This may seem startling to many orthodox readers, but it is no new theory, and is doubtless quite true, for all gods have been made by man, and all theologies have been evolved by man, and the odour and the colour of his human passions cling to them always, even after they are discarded. Under all man's dreams of eternal gods and eternal heavens lies man's passion for the eternal feminine. But on these subjects "Moses" spoke in parables, and I shall not speak at all.
Mr. Robertson, in Christianity and Mythology, says of the Bible:
It is a medley of early metaphysics and early fable—early,
that is, relatively to known Hebrew history. It ties together
two creation stories and two flood stories; it duplicates
several sets of mythic personages—as Cain and Abel, Tubal-Cain
and Jabal; it grafts the curse of Cham on the curse of Cain,
making that finally the curse of Canaan; it tells the same
offensive story twice of one patriarch and again of another;
it gives an early "metaphysical" theory of the origin of death,
life, and evil; it adapts the Egyptian story of the "Two Brothers,"

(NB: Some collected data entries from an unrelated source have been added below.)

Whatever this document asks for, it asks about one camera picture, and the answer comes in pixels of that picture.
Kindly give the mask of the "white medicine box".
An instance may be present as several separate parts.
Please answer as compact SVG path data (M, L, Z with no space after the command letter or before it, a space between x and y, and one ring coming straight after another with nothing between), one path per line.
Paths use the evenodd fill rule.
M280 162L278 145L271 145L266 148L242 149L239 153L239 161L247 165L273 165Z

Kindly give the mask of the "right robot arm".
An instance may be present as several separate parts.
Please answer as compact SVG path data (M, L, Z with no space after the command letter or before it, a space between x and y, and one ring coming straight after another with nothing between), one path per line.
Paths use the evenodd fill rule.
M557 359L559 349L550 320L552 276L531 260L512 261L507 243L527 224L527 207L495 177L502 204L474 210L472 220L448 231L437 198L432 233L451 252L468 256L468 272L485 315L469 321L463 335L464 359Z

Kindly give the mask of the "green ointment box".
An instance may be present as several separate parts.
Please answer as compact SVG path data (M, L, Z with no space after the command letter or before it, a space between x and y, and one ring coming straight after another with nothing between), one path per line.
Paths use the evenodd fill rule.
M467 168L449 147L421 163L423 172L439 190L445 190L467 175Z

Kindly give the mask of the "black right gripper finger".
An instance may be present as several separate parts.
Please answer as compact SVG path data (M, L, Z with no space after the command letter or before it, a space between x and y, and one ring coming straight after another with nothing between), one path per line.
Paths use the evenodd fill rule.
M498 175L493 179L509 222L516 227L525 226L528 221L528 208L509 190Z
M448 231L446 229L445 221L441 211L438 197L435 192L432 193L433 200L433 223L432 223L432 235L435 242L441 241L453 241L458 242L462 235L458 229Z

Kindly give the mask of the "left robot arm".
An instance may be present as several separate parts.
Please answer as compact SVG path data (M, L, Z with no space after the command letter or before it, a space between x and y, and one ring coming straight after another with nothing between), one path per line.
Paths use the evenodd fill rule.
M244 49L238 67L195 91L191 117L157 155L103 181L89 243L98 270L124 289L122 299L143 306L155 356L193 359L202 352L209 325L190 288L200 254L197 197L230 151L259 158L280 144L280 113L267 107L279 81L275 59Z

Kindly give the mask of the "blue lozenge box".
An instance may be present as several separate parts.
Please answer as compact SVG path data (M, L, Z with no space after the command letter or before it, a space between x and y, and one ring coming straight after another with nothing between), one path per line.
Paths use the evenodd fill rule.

or the myth of Adonis, as the history of Joseph; it makes use
of various God-names, pretending that they always stood for
the same deity; it repeats traditions concerning mythic
founders of races—if all this be not "a medley of early fable,"
what is it?
I quote next from The Bible and the Child, in which Dean Farrar says:
Some of the books of Scripture are separated from others by the
interspace of a thousand years. They represent the fragmentary
survival of Hebrew literature. They stand on very different
levels of value, and even of morality. Read for centuries in
an otiose, perfunctory, slavish, and superstitious manner, they
have often been so egregiously misunderstood that many entire
systems of interpretation—which were believed in for generations,
and which fill many folios, now consigned to a happy oblivion—
are clearly proved to have been utterly baseless. Colossal
usurpations of deadly import to the human race have been built,
like inverted pyramids, on the narrow apex of a single
misinterpreted text.
Compare those utterances of the freethinker and the divine, and then read the following words of Dean Farrar:
The manner in which the Higher Criticism has slowly and surely
made its victorious progress, in spite of the most determined
and exacerbated opposition, is a strong argument in its favour.
It is exactly analogous to the way in which the truths of
astronomy and of geology have triumphed over universal
opposition. They were once anathematised as "infidel"; they
are now accepted as axiomatic. I cannot name a single student
or professor of any eminence in Great Britain who does not
accept, with more or less modification, the main conclusions
of the German school of critics.
This being the case, I ask, as a mere layman, what right has the Bible to usurp the title of "the word of God"? What evidence can be sharked up to show that it is any more a holy or an inspired book than any book of Thomas Carlyle's, or John Ruskin's, or William Morris'? What evidence is forthcoming that the Bible is true?